TASK: Once you find the line containing "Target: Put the" in the data below, copy it and each following line exactly, up to and including the line containing "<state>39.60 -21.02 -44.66", and nothing else.

EXERCISE DATA:
══════
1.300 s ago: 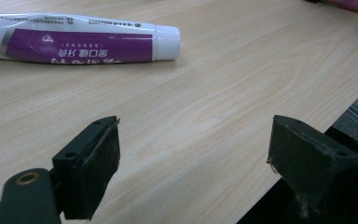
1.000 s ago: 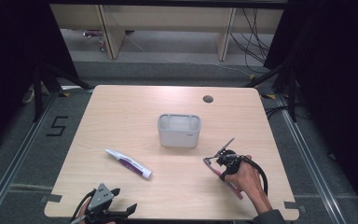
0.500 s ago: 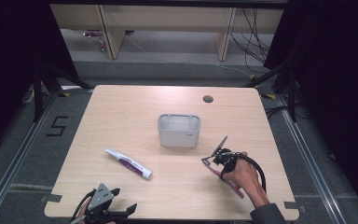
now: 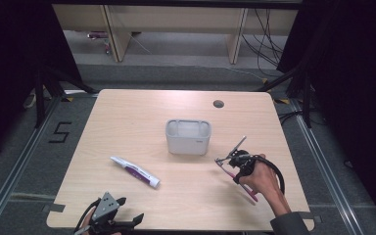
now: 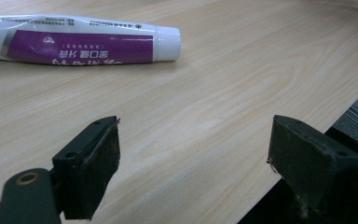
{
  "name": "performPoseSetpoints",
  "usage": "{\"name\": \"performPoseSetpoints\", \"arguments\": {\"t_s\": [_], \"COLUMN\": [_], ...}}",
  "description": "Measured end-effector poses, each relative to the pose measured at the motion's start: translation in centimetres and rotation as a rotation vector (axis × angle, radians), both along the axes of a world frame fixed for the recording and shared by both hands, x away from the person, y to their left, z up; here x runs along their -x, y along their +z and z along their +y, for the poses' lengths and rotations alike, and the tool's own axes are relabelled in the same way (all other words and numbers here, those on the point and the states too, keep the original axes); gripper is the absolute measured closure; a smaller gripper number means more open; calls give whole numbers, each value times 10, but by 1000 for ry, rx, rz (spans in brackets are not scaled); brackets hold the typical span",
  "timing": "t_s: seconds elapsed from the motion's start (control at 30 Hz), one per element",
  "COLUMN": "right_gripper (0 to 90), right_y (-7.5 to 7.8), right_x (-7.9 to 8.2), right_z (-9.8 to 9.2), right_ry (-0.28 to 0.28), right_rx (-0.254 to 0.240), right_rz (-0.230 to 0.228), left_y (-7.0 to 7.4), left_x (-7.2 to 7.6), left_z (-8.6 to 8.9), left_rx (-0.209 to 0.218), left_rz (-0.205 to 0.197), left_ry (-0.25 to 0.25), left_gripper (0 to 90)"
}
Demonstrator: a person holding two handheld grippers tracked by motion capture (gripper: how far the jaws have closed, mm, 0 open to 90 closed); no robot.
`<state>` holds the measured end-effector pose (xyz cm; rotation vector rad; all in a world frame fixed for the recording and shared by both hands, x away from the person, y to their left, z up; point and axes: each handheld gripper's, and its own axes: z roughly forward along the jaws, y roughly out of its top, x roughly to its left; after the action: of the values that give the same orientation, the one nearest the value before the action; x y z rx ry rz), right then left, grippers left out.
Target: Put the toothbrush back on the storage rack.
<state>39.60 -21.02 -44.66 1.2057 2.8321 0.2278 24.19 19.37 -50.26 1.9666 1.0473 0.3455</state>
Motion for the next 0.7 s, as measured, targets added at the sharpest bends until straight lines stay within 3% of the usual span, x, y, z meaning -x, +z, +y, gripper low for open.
{"name": "performPoseSetpoints", "arguments": {"t_s": [0.1,0.3,0.47,0.53,0.6,0.7], "right_gripper": [828,828,828,828,828,828], "right_y": [9,23,33,37,40,45], "right_x": [0,1,0,1,0,-1], "right_z": [-6,-17,-25,-26,-27,-27], "right_ry": [-19,-80,-81,-92,-90,-93], "right_rx": [-50,-159,-234,-264,-284,-318], "right_rz": [-41,-104,-167,-186,-213,-237], "left_y": [-2,-2,-1,-2,-1,-2], "left_x": [0,0,-1,-1,-1,-1], "left_z": [-1,-1,0,-1,0,-1], "left_rx": [25,18,7,24,8,30], "left_rz": [-6,-2,-1,-3,-2,-2], "left_ry": [1,9,-5,7,-5,10], "left_gripper": [161,161,161,161,161,161]}}
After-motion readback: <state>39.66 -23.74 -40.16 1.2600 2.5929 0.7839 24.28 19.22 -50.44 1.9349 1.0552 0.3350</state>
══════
EXPECTED OUTPUT:
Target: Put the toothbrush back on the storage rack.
<state>39.60 -21.02 -44.66 1.2057 2.8321 0.2278 24.19 19.37 -50.26 1.9666 1.0473 0.3455</state>

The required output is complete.